The African Storybook initiative as a model to be emulated or adapted?

What do the ASb initiative and the evaluations of its first four years of operation offer to departments of education, teacher educators, teachers, community librarians, materials developers and disseminators, NGOs and individuals concerned with early literacy development inside and outside the classroom? Threaded through the extracts from external evaluations and internal accounts of ASb’s work are evidence of its personnel doing the following:

  • embracing and using in creative and cost-effective ways, the affordances of new technologies for creating new texts, for versioning existing texts in many languages; for reading texts and for communicating with widely dispersed interested individuals, organisations and institutions
  • aiming for long-term quality but recognising the value of text quantity – as many texts as possible in as many languages even if in the short term these may include language structures or vocabulary items that are contested by language experts
  • wherever possible, developing partnerships to take forward ASb’s work – particularly in terms of extending its reach into formal contexts
  • valuing external evaluation as a guide to improvement
  • believing passionately in the value of the initiative and working tirelessly to strengthen it.

Each of these has implications for ‘take-up’ of the ASb initiative as a model. For new technologies to be used creatively and cost-effectively an organisation must employ staff with the expertise to drive this part of the initiative (as Saide has done) and needs to develop knowledge of what is doable in a wide range of socioeconomic and cultural contexts (as Saide has done through its in-country co-ordinators and some of its partners).
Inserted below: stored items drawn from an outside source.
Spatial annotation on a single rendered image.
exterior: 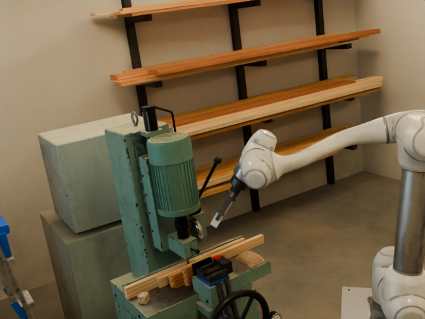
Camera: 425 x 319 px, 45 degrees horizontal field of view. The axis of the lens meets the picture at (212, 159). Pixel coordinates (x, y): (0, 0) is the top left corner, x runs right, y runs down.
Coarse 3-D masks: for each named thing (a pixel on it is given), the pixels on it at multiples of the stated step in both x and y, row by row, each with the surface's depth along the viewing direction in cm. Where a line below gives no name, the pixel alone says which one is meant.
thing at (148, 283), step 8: (240, 240) 235; (216, 248) 230; (224, 248) 230; (200, 256) 224; (184, 264) 220; (160, 272) 215; (168, 272) 216; (144, 280) 210; (152, 280) 212; (128, 288) 207; (136, 288) 209; (144, 288) 211; (152, 288) 213; (128, 296) 207
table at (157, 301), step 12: (240, 264) 223; (264, 264) 221; (240, 276) 215; (252, 276) 219; (156, 288) 213; (168, 288) 212; (180, 288) 210; (192, 288) 209; (132, 300) 206; (156, 300) 204; (168, 300) 203; (180, 300) 201; (192, 300) 203; (240, 300) 204; (132, 312) 206; (144, 312) 196; (156, 312) 195; (168, 312) 198; (180, 312) 201; (204, 312) 199
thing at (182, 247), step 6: (168, 234) 222; (174, 234) 221; (168, 240) 222; (174, 240) 216; (180, 240) 214; (186, 240) 214; (192, 240) 213; (174, 246) 218; (180, 246) 213; (186, 246) 211; (192, 246) 213; (180, 252) 214; (186, 252) 212; (192, 252) 214; (186, 258) 212
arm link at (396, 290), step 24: (408, 120) 169; (408, 144) 164; (408, 168) 170; (408, 192) 172; (408, 216) 174; (408, 240) 176; (408, 264) 178; (384, 288) 184; (408, 288) 177; (384, 312) 183; (408, 312) 174
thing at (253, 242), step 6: (246, 240) 236; (252, 240) 236; (258, 240) 238; (234, 246) 232; (240, 246) 233; (246, 246) 235; (252, 246) 237; (228, 252) 229; (234, 252) 231; (240, 252) 233; (204, 258) 224; (174, 270) 217; (162, 276) 214; (168, 276) 214; (162, 282) 213; (168, 282) 214
Heated debates about the correct written forms of many of the languages of Africa have sometimes resulted in the rejection of texts that could be of value to learners, when there are alternative possibilities such as flagging that a text is written in a version of a language spoken in one part of a country. Teachers’ and learners’ interest in linguistic variety could be stimulated by reading multiple versions of a story: arguably it is better to adopt an inclusive attitude to texts rather than an exclusive one while working towards quality assurance of all texts. Partnerships of the kinds outlined in this paper are vital. One area in which more needs to be done is for providers of texts in local languages to partner with teacher educators and providers of teacher professional development courses, so that awareness of these texts and understanding of how to use them with learners becomes part of the literacy curriculum in initial teacher education and in teacher professional development workshops. The mid-term and end of pilot phase evaluations provided Saide with a great deal of useful information to guide the way forward and thus need to be part of the budget of organisations aiming to do similar work. The evaluations of the ASb initiative have been both very complementary about what its personnel have achieved and simultaneously concerned about ‘burn out’, recommending that expansion needs to be ‘partner-driven’. In any long-term initiative to develop and disseminate materials, organisations also need to include staff mentoring and succession planning.

If individuals, NGOs, universities, libraries or government departments have an interest in promoting young learners’ literacy in local languages but doubt their capacity to emulate or adapt the ASb model, they may find it useful to contact the ASb team at Saide to work out a partnership arrangement of some kind.

Acknowledgements

The author gratefully acknowledges the assistance of the African Storybook initiative co-ordinator Tessa Welch and the granting of access to evaluations and other documents associated with the African Storybook initiative.

Competing interests

The author declares that she has no financial or personal relationships that may have inappropriately influenced her in writing this paper.